Хочу дать ей свечу, но Ника качает головой:
– Не нужно. Там уже светает, наверно…
Обнимая Леру, Андрей идет к распятию, встает на колени, едва заметно покачивается, будто баюкает Леру. Кажется, что их одинаковые русые и кудрявые волосы сплетаются над плечом Андрея.
Через пять минут приходят Ника и Яков Романович. Похоже, Яков Романович либо уже давно на ногах, либо совсем не спал. На нем роба и шапочка, в руке – кофр. Про себя отмечаю, что нашего главврача я впервые вижу в такой одежде. Обычно он щеголяет в старомодном белом халате, который не сходится на его животе.
– Здравствуйте, батюшка, – говорит мне Костамо. – Лавки давайте поставим.
Мы берем скамьи и ставим их одна к другой, ближе к середине храма.
Ника подходит к Андрею, который все так же стоит у распятия с Лерой на руках, трогает его за плечо.
– Уже всё? – почему-то спрашивает он.
– Нам нужно осмотреть ее, – говорит Ника.
– Да-да… – Андрей поднимается с колен.
Ника снимает простыню с ног девочки и застилает ею скамьи. Андрей осторожно кладет на них Леру.
– Больше света можно сюда? – говорит Костамо.
Иду в ризницу и, ощупью найдя ящик со свечами, беру, сколько захватывает рука, возвращаюсь в храм.

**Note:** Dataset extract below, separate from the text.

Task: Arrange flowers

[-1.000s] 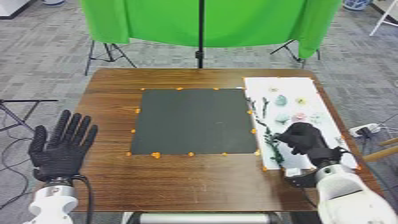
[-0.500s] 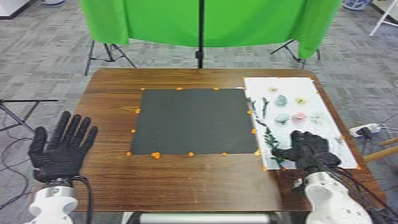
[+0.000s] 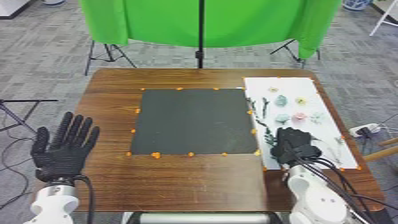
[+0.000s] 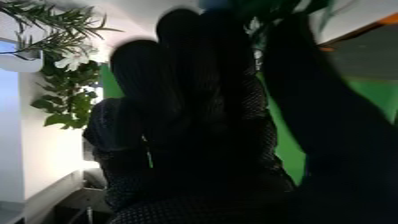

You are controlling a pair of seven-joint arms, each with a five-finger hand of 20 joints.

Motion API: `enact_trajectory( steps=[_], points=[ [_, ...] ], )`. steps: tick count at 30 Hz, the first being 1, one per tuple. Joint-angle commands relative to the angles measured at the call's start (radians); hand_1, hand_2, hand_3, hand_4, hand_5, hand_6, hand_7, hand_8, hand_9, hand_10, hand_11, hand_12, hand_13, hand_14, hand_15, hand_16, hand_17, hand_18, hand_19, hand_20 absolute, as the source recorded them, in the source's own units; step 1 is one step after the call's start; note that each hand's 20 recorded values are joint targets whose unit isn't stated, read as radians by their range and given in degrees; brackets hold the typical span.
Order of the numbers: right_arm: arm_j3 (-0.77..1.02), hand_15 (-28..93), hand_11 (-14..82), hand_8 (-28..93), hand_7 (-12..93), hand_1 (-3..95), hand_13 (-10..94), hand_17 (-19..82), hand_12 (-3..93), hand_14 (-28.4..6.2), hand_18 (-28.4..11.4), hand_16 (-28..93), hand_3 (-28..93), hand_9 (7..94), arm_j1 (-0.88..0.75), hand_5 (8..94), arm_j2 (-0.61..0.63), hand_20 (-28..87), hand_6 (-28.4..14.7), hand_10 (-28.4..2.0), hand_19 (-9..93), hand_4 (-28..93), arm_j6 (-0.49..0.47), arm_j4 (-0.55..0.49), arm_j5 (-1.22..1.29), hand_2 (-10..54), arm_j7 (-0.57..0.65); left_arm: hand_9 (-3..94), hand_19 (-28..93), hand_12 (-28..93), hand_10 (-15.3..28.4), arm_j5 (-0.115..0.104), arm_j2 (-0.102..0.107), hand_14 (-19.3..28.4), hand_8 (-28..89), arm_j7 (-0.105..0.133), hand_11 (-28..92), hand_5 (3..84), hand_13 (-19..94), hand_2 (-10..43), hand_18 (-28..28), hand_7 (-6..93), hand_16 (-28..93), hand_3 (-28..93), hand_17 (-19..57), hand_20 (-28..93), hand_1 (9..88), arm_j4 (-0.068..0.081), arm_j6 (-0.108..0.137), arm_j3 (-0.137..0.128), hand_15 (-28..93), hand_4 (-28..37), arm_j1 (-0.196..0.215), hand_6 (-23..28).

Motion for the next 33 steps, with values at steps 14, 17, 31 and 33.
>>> enact_trajectory(
  steps=[14,17,31,33],
  points=[
    [0.085,52,9.3,22,24,56.3,76,38,40.3,-11.7,-27.3,38,80,91.9,-0.051,84.8,-0.033,48,-2.2,-11.7,93,-28,0.178,-0.161,0.523,-9.5,0.254,37.0,34,9,15.4,-0.045,-0.003,15.8,-9,-0.009,18,44.5,28,16.5,13.7,8.2,-6,75,-8.3,12,21.6,-0.002,-0.005,-0.014,33,-28.3,0.041,9.8],
    [0.118,52,9.8,23,25,56.0,76,38,40.6,-11.8,-27.6,37,81,91.5,-0.023,84.5,-0.040,49,-2.3,-11.7,93,-28,0.203,-0.210,0.696,-9.5,0.297,37.1,34,9,15.4,-0.053,-0.002,15.9,-9,-0.013,18,44.5,28,16.5,13.7,8.1,-7,75,-8.4,12,21.6,-0.001,-0.015,-0.015,33,-28.3,0.045,9.8],
    [-0.141,55,11.3,22,27,54.4,75,38,41.1,-12.3,-27.4,36,82,91.0,0.279,83.6,-0.177,50,-2.3,-11.8,93,-25,0.130,-0.086,0.683,-9.5,0.160,37.1,34,9,15.4,-0.057,0.004,15.8,-8,-0.014,17,44.4,28,16.5,13.7,7.9,-7,75,-8.4,12,21.6,0.008,-0.004,-0.002,32,-28.3,0.035,9.8],
    [-0.191,55,11.4,22,27,54.0,75,38,41.0,-12.4,-27.4,36,82,91.0,0.333,83.5,-0.216,50,-2.2,-11.7,93,-25,0.138,-0.036,0.713,-9.5,0.160,37.1,34,9,15.4,-0.056,0.006,15.8,-8,-0.015,17,44.4,28,16.5,13.7,7.9,-7,75,-8.4,12,21.7,0.012,-0.004,0.003,32,-28.3,0.029,9.7]
  ],
)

Ника помогает мне поставить и зажечь свечи, придвигает подсвечник ближе к Лере. Смотрю на озарившийся иконостас и своды – столько огня в моем храме не было уже несколько дней.
Яков Романович склоняется над Лерой, приоткрывает ей глаза, пытаясь вызвать реакцию зрачков, потом, надев фонендоскоп, выслушивает ей грудь и шею. Андрей стоит рядом, держит руку под головой дочери и не сводит глаз с ее лица, на котором как будто проступает румянец. Но это – обманчиво-теплые отсветы от горящих свечей.

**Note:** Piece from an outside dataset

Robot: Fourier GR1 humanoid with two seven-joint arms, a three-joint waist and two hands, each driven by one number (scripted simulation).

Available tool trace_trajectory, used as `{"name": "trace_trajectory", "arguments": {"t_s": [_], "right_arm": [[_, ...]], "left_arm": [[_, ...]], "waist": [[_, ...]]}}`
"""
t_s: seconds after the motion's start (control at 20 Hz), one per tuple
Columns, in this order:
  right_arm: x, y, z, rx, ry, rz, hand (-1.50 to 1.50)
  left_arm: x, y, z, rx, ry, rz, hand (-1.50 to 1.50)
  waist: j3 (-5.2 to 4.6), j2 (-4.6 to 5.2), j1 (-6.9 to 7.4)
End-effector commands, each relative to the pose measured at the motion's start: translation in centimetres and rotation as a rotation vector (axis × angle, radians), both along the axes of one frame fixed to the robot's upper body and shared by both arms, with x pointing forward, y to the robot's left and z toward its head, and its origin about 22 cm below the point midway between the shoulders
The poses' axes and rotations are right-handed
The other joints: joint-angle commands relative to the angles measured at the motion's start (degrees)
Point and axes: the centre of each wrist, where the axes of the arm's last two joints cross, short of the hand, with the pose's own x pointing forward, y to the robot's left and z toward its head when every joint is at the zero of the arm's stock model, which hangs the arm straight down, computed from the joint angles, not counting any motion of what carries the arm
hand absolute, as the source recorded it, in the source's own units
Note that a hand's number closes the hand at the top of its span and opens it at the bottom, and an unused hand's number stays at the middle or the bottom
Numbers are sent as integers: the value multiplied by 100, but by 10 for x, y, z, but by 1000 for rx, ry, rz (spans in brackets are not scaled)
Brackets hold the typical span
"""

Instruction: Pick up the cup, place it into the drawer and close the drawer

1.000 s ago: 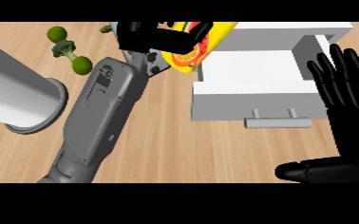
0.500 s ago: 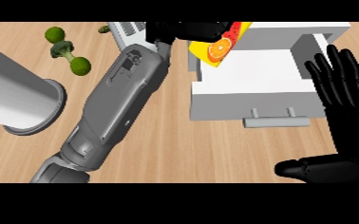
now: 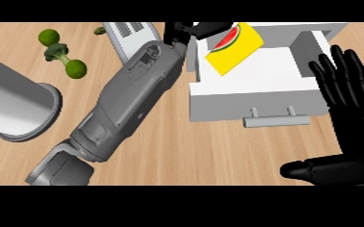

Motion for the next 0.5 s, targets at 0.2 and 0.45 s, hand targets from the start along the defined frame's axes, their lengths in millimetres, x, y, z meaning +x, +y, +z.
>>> {"name": "trace_trajectory", "arguments": {"t_s": [0.2,0.45], "right_arm": [[3,-2,11,9,-15,21,-150],[9,18,2,0,-12,40,-150]], "left_arm": [[5,-5,-19,111,6,13,150],[0,-16,-16,177,20,18,150]], "waist": [[4,54,-213],[4,53,-217]]}}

– Давно перестала дышать? – спрашивает Костамо.
Андрей вздрагивает и оглядывается на него.
– Полчаса, наверно, – говорит он.
Костамо прячет фонендоскоп и закрывает кофр.
И тогда я крещусь и говорю:
– Упокой, Господи, душу…
Хочу по привычке взяться за наперсный крест, но хватаюсь за больную руку, висящую на перевязи, и вспоминаю, что уже третий день, как нет на мне наперсного креста.
– Упокой, Господи, душу новопреставленной рабы Твоей Валерии и даруй ей Царствие Небесное.
Нащупываю сквозь ткань подрясника свой нательный крестик и сжимаю его двумя пальцами.
Костамо молча уходит, а Ника остается стоять у дверей. Серый утренний свет потихоньку спускается в храм из верхних окошек и делает лицо Леры все бледнее.
– Отец Глеб, отпеть надо дочку, – говорит Андрей.
Он стоит перед Лерой на коленях и по-прежнему не убирает руку из-под ее головы.
Хочу ответить, что не вправе это сделать, что мне объявлено прещение, но слова застревают в горле.
– Может, лучше вы в своем храме, вместе с семьей… – тихо говорю я.
Андрей отводит взгляд от лица дочери, поднимает на меня сухие, темные глаза.